On the flip side, the programme also gives attention to those who did step up to help, and to offer support. People like Jill, people who campaigned, and sought to understood, and not to condemn.
The main idea of It’s a Sin isn’t just to be about death, or about the tragedy of AIDS. It’s about life. It’s giving a face, and a voice, to all of those people who had been lost underneath the label “AIDS”, and their vitality, their spirit, erased. A disease eclipsing their entire existence. It’s a Sin never seeks to condemn those who contracted AIDS as stupid, or irresponsible, or to criticise the hedonistic sex of the 1980s. It’s almost celebrated; the outbreak and pandemic being the result of lack of information, which largely is the fault of a homophobic society whose response in the wake of a disease seemingly only affecting gay people was to not concern themselves with the issue.

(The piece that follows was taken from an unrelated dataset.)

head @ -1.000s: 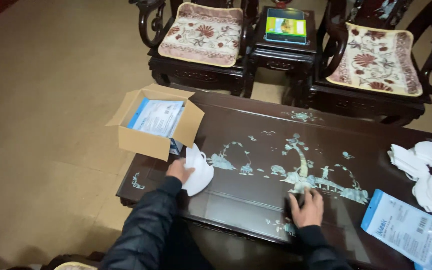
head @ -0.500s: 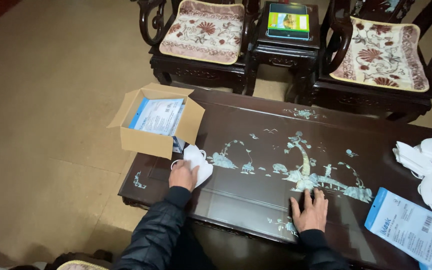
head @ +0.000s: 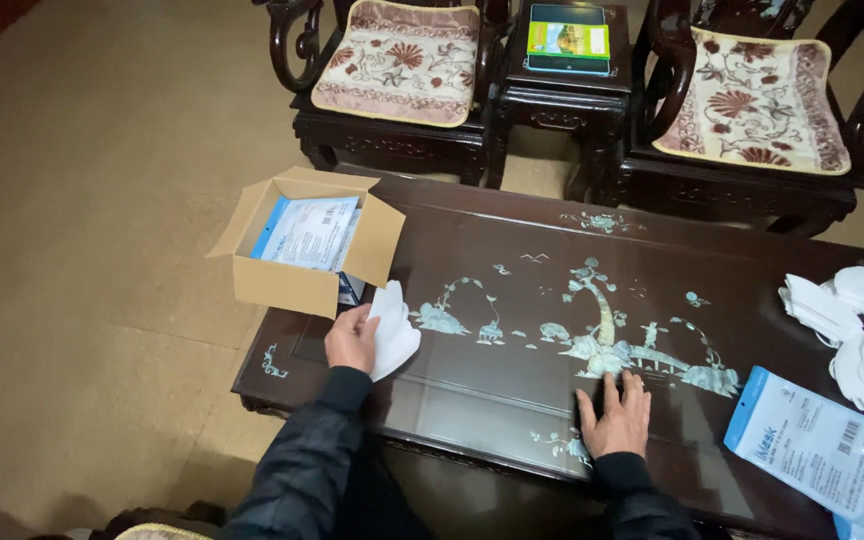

Of course, watching It’s a Sin becomes especially resonant when considering the Coronavirus outbreak. It’s almost impossible not to draw the comparisons. The fear and the uncertainty around the condition is something that the entire world has felt. The only difference here is the fact that the concepts of shame and disgust got in the way of actually taking it seriously, leaving a dreadfully negligent death toll.
It’s a Sin is an important piece of queer history for a generation which largely ignores its historical importance. Watch It’s a Sin. You need to.
It’s a Sin is airing on Channel 4 on Fridays. It’s available to watch in its entirety on 4OD.